Covid, Portogallo: record vittime, esteso lockdown
Gli ospedali accolgono i pazienti a fatica e le ambulanze restano in coda ai pronto soccorso per ore
Bollettino nero per il Portogallo che ha registrato nuovi drammatici record giornalieri causati dalla pandemia di Covid-19: 303 morti nelle ultime 24 ore e 16.342 contagi (668.951 casi totali). Per una popolazione che conta circa 10 milioni di abitanti, la proporzione è piuttosto alta. Il totale delle persone decedute dall'inizio dell'emergenza è di 11.608.
Drammatico è anche l'affollamento dei pronto soccorso, come dimostrano le decine di ambulanze con pazienti in attesa fuori dall'Ospedale Santa Maria a Lisbona: il governo ha riconosciuto che l'esplosione di casi di coronavirus sta provocando una pressione "asfissiante" sugli ospedali.
Una situazione che ha spinto il Parlamento del Portogallo a estendere ulteriormente il lockdown fino al 14 febbraio. Al contempo, l'esecutivo di Lisbona ha annunciato la chiusura dei confini del Paese con la Spagna per due settimane a partire da venerdì. Il Portogallo vieta anche tutti i viaggia all'estero per i prossimi 15 giorni.

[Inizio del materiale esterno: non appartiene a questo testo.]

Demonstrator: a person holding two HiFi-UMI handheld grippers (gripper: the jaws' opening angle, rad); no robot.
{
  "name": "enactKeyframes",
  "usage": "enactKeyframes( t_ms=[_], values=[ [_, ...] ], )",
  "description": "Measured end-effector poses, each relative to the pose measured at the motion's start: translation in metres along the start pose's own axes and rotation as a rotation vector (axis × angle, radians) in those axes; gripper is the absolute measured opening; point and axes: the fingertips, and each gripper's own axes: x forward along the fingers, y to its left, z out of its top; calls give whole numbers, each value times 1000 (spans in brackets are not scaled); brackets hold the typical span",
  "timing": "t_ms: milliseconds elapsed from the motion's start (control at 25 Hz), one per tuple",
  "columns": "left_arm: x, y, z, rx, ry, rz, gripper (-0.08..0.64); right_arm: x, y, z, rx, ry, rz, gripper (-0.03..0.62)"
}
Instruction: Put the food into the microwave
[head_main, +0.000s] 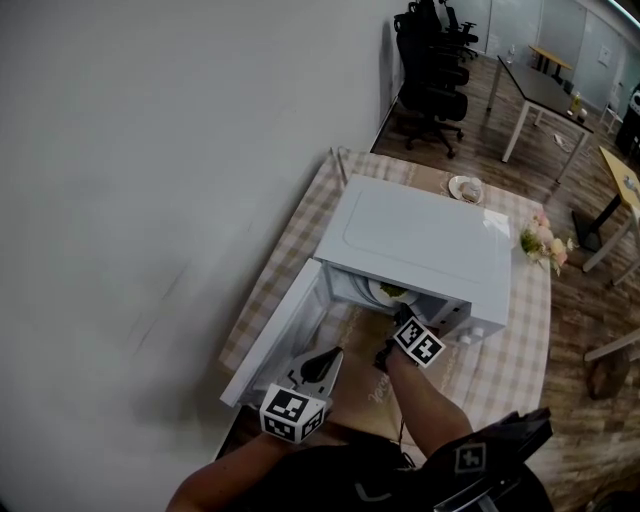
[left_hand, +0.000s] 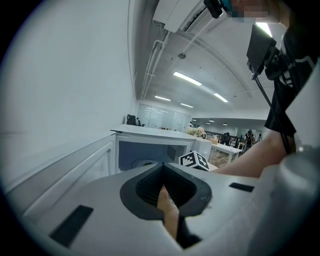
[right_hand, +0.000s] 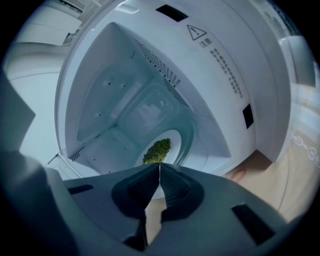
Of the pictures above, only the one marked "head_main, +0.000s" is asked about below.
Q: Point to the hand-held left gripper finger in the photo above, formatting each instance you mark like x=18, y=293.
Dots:
x=327, y=375
x=306, y=369

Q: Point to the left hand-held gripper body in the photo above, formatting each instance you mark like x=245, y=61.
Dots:
x=287, y=406

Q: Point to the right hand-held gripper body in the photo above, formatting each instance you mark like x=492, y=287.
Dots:
x=417, y=342

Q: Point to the white round plate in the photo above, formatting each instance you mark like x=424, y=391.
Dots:
x=385, y=298

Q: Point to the white microwave oven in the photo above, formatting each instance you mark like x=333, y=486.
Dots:
x=425, y=235

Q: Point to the person's left forearm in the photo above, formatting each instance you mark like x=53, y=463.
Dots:
x=230, y=480

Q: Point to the person's right forearm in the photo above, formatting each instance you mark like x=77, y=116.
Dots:
x=425, y=405

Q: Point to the glass microwave turntable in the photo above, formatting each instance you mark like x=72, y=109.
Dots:
x=361, y=290

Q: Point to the person's black clothing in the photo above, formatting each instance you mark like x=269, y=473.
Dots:
x=340, y=480

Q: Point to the beige checked tablecloth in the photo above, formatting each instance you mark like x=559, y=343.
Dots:
x=525, y=320

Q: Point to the small white dish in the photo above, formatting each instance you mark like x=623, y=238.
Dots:
x=457, y=187

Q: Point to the wrapped bread bun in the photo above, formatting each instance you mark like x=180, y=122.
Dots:
x=471, y=189

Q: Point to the pink flower bouquet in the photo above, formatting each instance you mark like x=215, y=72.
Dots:
x=545, y=245

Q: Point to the brown bag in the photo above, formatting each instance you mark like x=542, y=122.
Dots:
x=610, y=380

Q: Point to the black office chair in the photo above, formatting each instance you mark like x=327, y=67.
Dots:
x=430, y=20
x=435, y=100
x=462, y=30

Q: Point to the white floor socket strip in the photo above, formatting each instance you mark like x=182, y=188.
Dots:
x=561, y=141

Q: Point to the yellow-topped desk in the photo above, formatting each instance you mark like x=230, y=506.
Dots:
x=620, y=170

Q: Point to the dark-topped table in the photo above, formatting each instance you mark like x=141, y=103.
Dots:
x=545, y=90

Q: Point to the yellow drink bottle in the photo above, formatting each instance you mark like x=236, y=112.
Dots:
x=576, y=101

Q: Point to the clear plastic bottle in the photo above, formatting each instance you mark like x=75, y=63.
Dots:
x=511, y=54

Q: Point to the white chair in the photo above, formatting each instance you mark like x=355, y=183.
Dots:
x=611, y=115

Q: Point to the wooden-topped desk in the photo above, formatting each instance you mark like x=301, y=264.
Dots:
x=550, y=56

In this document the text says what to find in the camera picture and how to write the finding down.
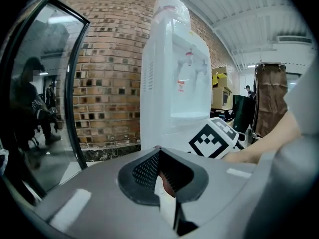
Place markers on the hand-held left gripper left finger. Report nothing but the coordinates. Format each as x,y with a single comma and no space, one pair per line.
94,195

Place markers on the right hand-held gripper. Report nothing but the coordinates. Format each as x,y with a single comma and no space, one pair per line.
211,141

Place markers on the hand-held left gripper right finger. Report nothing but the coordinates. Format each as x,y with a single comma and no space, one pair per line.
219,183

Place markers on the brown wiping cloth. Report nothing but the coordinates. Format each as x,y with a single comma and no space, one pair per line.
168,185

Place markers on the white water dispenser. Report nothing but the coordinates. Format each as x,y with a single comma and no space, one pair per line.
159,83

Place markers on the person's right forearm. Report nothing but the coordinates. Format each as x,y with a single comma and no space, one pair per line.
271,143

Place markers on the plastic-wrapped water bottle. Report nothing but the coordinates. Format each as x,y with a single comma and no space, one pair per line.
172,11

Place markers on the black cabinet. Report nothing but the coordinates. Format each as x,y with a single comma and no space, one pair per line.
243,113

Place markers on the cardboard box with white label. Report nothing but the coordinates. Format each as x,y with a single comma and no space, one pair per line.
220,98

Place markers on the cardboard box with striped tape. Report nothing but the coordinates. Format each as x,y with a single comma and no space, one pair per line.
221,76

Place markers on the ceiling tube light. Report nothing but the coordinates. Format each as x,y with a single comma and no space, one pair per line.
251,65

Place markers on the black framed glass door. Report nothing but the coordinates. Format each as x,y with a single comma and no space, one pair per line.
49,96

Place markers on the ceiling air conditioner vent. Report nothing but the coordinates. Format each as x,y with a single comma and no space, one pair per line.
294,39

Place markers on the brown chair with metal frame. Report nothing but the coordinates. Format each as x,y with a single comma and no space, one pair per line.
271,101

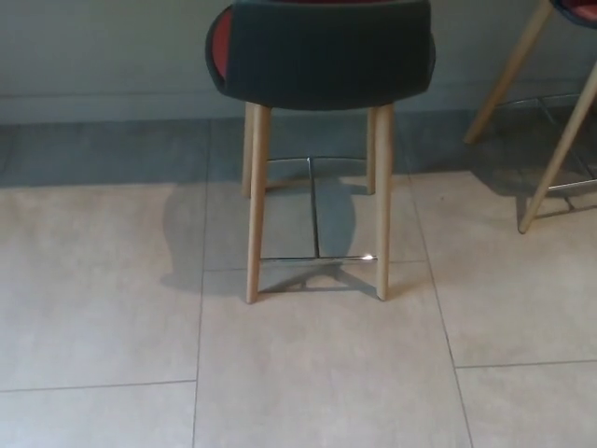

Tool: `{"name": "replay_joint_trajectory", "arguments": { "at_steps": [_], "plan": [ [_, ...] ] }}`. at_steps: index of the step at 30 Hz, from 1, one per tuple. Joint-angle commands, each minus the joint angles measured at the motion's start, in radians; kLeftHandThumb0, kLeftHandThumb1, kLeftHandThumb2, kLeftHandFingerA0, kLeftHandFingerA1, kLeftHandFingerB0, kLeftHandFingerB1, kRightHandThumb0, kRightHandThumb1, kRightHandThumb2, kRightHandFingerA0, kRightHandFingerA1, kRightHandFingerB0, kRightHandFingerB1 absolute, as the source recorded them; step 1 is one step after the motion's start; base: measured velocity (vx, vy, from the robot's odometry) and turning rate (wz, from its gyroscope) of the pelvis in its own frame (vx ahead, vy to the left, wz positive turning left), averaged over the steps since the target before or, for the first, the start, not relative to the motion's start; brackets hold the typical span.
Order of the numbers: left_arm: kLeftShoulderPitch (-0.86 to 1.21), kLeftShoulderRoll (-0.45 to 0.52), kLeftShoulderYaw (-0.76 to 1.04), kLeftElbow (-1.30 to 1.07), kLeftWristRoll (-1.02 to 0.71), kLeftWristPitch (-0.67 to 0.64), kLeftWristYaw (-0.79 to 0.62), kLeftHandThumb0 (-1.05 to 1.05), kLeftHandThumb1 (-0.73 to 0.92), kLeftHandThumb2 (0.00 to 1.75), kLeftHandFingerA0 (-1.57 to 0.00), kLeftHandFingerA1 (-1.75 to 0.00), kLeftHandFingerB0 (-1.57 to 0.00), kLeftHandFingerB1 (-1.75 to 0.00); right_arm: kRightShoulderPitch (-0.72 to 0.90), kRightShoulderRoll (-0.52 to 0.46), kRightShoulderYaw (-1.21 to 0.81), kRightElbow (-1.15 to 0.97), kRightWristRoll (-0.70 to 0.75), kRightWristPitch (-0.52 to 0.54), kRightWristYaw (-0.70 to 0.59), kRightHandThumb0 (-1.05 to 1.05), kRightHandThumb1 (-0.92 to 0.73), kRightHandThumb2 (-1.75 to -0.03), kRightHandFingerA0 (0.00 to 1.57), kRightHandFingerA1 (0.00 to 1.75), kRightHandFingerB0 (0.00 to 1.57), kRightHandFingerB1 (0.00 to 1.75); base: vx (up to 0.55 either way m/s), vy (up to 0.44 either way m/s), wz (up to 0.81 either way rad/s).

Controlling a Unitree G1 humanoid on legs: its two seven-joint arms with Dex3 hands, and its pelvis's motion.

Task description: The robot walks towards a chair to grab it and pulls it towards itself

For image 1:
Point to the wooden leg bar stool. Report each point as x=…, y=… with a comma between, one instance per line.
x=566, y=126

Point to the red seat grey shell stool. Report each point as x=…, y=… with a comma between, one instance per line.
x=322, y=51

Le restrizioni sui viaggi all'estero riguardano "via aerea, fluviale e terrestre", ha detto in ministro dell'interno Eduardo Cabrita, precisazione che arriva subito dopo l'annuncio della chiusura della frontiera con la Spagna. Cabrita ha sottolineato il momento "particolarmente critico" per il Portogallo facendo eco al premier portoghese.

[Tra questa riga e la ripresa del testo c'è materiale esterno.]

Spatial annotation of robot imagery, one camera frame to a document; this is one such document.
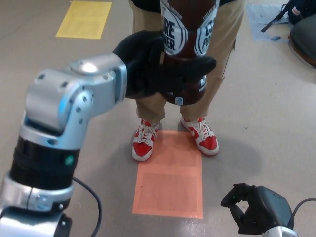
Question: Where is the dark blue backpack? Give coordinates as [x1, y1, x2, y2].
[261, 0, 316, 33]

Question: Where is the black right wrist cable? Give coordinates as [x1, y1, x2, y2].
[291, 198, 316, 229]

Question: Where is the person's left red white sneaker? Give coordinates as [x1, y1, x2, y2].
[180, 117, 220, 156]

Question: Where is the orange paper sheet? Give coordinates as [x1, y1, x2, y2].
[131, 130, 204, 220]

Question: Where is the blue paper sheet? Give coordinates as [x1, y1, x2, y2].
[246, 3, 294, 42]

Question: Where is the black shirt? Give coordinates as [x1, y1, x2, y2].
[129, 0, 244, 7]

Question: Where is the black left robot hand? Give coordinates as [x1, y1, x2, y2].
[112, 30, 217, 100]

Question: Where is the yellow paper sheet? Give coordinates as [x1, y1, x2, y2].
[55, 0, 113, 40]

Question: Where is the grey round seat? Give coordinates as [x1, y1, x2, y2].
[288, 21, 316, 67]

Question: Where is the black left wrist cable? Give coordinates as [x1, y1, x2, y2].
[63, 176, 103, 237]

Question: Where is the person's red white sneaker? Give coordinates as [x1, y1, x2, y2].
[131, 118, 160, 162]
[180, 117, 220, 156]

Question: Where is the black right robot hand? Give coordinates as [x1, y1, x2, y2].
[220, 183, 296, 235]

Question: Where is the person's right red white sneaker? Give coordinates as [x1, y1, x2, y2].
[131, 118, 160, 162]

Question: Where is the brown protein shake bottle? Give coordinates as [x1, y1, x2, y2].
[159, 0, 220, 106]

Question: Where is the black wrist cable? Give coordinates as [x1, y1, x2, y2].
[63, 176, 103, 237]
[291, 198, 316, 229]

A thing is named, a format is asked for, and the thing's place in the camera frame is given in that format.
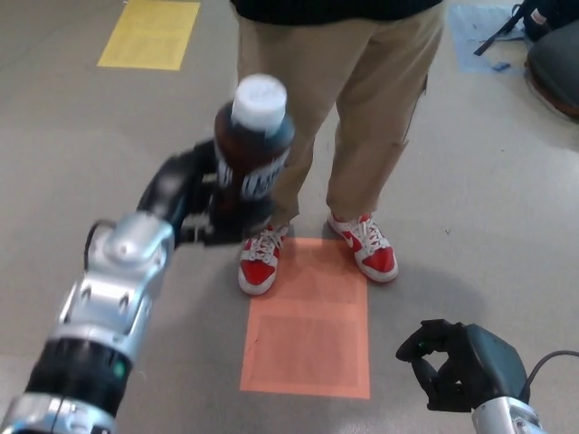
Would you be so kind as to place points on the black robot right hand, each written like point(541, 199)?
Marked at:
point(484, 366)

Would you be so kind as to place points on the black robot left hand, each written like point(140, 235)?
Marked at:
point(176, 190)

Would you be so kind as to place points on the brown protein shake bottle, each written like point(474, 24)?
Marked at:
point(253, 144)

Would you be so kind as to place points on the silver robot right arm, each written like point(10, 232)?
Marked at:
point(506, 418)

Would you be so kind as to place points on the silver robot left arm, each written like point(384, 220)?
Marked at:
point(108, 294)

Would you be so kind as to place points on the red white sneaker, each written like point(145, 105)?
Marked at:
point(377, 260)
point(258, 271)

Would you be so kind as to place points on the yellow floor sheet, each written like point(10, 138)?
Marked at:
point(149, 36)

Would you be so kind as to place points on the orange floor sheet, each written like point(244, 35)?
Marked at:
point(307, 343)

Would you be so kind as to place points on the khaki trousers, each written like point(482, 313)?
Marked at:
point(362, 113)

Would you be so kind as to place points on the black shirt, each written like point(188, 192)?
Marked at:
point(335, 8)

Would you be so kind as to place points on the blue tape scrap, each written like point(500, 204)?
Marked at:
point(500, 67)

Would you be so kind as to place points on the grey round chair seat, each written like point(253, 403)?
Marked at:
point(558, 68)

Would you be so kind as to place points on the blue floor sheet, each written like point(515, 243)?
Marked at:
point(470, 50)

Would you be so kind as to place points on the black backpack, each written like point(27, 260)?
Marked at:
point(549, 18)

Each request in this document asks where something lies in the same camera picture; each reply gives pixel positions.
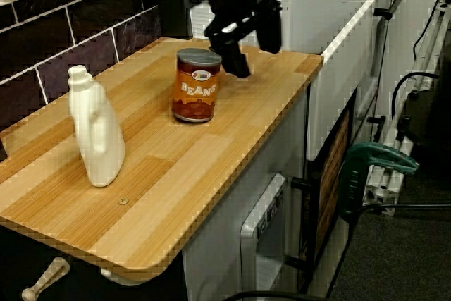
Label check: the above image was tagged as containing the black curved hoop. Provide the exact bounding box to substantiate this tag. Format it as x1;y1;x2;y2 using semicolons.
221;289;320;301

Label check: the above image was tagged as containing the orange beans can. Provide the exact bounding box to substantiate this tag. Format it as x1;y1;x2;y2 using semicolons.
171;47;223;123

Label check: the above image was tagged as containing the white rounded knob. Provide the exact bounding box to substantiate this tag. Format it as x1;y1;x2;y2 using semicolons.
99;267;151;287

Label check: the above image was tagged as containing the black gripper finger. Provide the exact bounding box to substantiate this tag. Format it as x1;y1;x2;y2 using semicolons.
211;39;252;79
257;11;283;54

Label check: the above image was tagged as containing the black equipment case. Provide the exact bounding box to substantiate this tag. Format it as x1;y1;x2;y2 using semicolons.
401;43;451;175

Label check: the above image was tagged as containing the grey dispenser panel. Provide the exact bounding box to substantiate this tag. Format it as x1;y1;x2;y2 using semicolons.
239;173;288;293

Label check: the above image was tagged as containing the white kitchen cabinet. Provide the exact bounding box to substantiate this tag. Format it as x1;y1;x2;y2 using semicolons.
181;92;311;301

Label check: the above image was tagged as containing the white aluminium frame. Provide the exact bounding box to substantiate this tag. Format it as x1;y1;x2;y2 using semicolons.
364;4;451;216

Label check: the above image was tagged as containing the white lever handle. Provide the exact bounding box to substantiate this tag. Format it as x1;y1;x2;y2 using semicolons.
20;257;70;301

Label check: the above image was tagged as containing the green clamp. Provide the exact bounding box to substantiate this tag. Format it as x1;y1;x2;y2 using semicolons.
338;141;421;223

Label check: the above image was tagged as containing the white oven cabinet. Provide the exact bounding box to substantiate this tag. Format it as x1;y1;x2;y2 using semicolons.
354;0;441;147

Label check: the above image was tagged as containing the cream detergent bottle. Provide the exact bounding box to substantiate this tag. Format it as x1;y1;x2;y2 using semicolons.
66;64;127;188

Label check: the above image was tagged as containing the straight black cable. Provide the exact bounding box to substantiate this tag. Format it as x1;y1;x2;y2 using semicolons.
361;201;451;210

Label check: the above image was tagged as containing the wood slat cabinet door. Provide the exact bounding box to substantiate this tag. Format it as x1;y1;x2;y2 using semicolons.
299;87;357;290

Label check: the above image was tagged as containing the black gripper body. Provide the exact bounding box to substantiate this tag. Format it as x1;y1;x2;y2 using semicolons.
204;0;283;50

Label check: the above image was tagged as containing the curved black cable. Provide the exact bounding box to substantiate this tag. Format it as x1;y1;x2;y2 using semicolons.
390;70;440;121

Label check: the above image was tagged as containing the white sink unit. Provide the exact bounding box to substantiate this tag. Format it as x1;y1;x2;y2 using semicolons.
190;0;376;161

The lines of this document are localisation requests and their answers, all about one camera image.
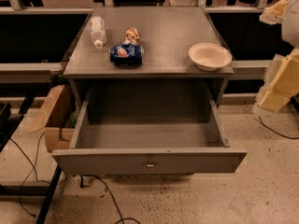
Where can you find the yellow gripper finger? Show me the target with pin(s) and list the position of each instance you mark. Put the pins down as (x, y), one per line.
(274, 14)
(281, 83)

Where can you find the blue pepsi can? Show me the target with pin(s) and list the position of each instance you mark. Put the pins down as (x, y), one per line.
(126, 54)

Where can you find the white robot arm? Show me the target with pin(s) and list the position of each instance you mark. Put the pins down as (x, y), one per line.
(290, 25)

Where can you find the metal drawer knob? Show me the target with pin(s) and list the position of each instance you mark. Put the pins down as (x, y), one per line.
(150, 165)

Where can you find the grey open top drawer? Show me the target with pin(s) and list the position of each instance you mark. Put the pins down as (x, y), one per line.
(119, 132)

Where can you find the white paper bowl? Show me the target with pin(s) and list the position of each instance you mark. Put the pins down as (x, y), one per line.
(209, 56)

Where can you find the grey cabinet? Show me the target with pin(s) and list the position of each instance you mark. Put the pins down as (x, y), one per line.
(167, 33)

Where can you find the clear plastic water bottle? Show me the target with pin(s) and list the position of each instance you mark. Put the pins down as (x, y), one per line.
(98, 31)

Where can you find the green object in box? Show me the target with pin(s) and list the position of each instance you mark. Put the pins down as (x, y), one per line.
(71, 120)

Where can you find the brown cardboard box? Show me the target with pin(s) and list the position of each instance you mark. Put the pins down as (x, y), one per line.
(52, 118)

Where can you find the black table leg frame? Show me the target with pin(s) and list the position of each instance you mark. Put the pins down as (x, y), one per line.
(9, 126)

"Una fase terribile" ha denunciato il premier portoghese Antonio Costa in un'intervista all'emittente Tvi, affermando che "la
situazione non è brutta, è terribile e non ci sono stati aiuti dall'estero. Non ha senso alimentare l'illusione che stiamo affrontando il momento peggiore. È sicuro che il momento peggiore si registrerà tra qualche settimana", ha aggiunto Costa chiedendo a tutti "cautela".